Instructions for the task - After locating the line that contains "# segment the sleeve" in the records below, write out exactly that line and each line after it through the one that contains "trace <item>white towel</item>, every", and nothing else.

The data -
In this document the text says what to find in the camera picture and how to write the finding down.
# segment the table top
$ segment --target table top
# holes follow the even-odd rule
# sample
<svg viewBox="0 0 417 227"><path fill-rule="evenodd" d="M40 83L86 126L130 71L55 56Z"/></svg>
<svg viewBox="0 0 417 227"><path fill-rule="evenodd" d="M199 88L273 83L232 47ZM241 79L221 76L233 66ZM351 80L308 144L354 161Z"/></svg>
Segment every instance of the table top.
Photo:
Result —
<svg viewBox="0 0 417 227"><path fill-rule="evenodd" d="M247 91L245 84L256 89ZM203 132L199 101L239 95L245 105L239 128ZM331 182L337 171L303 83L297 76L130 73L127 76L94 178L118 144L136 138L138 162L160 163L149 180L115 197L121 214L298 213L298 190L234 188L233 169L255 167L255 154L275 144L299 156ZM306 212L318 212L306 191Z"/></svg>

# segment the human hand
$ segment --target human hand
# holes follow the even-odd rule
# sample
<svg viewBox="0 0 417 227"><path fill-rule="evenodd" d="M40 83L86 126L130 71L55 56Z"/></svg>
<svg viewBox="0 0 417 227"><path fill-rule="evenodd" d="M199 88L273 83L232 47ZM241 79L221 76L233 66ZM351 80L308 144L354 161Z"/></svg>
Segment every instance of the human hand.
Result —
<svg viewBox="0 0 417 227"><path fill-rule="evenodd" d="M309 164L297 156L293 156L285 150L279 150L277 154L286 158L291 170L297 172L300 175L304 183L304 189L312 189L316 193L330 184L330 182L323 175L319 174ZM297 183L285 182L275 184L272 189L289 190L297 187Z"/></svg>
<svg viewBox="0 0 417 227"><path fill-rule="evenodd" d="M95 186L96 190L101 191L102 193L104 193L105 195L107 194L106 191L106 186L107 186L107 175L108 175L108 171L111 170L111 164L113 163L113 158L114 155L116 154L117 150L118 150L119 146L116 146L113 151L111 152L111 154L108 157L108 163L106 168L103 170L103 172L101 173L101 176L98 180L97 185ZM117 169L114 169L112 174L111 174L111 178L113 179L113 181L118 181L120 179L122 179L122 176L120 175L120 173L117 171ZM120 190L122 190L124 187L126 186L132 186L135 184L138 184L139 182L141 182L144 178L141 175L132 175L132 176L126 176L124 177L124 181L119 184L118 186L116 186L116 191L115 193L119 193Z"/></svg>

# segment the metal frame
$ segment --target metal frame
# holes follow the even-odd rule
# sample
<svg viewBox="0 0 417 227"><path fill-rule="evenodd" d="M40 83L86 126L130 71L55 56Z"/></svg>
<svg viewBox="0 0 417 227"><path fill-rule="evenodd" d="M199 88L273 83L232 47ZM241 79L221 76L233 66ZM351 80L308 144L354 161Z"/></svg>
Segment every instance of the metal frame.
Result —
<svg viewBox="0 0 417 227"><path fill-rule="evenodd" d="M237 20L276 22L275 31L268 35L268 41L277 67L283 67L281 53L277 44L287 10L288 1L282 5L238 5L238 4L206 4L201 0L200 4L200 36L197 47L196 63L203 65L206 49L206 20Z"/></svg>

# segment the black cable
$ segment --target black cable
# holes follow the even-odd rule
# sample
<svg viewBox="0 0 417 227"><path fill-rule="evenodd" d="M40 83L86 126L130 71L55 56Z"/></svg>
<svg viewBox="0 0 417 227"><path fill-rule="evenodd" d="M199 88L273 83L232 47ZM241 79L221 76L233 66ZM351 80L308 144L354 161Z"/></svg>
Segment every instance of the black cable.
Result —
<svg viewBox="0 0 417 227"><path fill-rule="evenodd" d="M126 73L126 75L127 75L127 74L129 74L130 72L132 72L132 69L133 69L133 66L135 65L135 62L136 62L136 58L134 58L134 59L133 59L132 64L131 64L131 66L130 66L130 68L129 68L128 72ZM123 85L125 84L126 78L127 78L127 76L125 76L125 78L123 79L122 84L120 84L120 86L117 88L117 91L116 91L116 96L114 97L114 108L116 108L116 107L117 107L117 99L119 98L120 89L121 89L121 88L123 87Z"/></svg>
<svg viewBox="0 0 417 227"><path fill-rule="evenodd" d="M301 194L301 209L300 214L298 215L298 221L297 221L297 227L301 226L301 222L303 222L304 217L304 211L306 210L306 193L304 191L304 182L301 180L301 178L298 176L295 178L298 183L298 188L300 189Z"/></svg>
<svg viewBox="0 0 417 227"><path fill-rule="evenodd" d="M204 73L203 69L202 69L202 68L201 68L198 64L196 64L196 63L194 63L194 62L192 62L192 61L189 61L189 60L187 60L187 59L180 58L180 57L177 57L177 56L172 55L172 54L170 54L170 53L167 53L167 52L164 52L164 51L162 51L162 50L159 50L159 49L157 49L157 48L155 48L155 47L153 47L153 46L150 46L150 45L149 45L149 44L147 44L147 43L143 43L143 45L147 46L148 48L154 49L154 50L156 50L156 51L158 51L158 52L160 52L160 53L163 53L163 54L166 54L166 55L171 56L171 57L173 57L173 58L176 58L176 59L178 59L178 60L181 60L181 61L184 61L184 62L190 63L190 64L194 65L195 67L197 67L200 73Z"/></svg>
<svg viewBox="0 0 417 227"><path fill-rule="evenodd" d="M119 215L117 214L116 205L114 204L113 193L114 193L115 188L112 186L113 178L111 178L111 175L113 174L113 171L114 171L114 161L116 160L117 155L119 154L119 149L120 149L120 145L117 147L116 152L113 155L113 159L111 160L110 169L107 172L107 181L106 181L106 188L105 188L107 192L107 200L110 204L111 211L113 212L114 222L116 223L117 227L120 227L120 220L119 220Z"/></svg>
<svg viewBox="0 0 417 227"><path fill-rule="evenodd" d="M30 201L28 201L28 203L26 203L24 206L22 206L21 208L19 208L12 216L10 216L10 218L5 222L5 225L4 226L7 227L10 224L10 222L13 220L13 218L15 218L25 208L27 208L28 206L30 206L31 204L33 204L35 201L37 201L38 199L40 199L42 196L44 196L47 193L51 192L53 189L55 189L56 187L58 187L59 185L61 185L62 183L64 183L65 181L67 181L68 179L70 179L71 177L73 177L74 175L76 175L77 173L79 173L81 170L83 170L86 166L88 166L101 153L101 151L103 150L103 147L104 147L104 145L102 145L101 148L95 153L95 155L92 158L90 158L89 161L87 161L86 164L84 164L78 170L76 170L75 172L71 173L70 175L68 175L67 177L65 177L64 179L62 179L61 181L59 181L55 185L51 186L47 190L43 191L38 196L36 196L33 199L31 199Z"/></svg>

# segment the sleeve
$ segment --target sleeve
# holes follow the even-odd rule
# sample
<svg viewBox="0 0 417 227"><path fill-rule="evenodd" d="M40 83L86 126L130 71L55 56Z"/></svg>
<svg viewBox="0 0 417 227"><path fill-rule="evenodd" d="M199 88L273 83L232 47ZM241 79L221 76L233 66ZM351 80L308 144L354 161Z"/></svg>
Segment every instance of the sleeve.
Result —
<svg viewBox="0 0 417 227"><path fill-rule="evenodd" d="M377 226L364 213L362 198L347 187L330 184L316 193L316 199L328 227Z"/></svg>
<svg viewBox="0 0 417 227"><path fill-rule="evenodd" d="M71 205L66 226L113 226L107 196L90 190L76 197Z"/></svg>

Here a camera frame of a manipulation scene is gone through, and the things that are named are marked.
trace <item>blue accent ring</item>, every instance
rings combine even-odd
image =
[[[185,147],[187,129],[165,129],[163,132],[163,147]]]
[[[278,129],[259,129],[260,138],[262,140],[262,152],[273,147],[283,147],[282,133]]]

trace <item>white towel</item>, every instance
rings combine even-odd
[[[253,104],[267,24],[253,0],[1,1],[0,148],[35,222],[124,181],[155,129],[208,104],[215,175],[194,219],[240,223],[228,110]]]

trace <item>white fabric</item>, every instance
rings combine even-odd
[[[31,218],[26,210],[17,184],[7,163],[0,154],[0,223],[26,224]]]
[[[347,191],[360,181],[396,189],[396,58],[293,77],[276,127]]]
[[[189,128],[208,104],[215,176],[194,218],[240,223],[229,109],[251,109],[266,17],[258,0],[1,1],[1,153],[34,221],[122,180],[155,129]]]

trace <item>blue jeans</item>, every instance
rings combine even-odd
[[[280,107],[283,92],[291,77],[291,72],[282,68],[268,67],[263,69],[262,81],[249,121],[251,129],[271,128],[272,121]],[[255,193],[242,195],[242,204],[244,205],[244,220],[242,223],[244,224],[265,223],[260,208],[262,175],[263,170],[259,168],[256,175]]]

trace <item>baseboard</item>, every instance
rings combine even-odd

Answer for this exercise -
# segment the sleeve
$ segment --target sleeve
# holes follow the even-odd rule
# sample
<svg viewBox="0 0 417 227"><path fill-rule="evenodd" d="M40 83L86 126L130 71L55 56Z"/></svg>
<svg viewBox="0 0 417 227"><path fill-rule="evenodd" d="M199 88L273 83L232 47ZM241 79L221 76L233 66ZM351 80L308 144L354 161Z"/></svg>
Segment every instance of the sleeve.
Result —
<svg viewBox="0 0 417 227"><path fill-rule="evenodd" d="M377 226L364 213L362 198L347 187L330 184L316 193L316 199L328 227Z"/></svg>
<svg viewBox="0 0 417 227"><path fill-rule="evenodd" d="M71 205L66 226L113 226L107 196L90 190L76 197Z"/></svg>

Here a camera frame of a manipulation scene is gone through, and the things that are named are marked.
trace <item>blue accent ring</item>, every instance
rings combine even-odd
image =
[[[185,147],[187,129],[165,129],[163,132],[163,147]]]
[[[278,129],[259,129],[260,138],[262,140],[262,152],[273,147],[283,147],[282,133]]]

trace <item>white towel</item>, every instance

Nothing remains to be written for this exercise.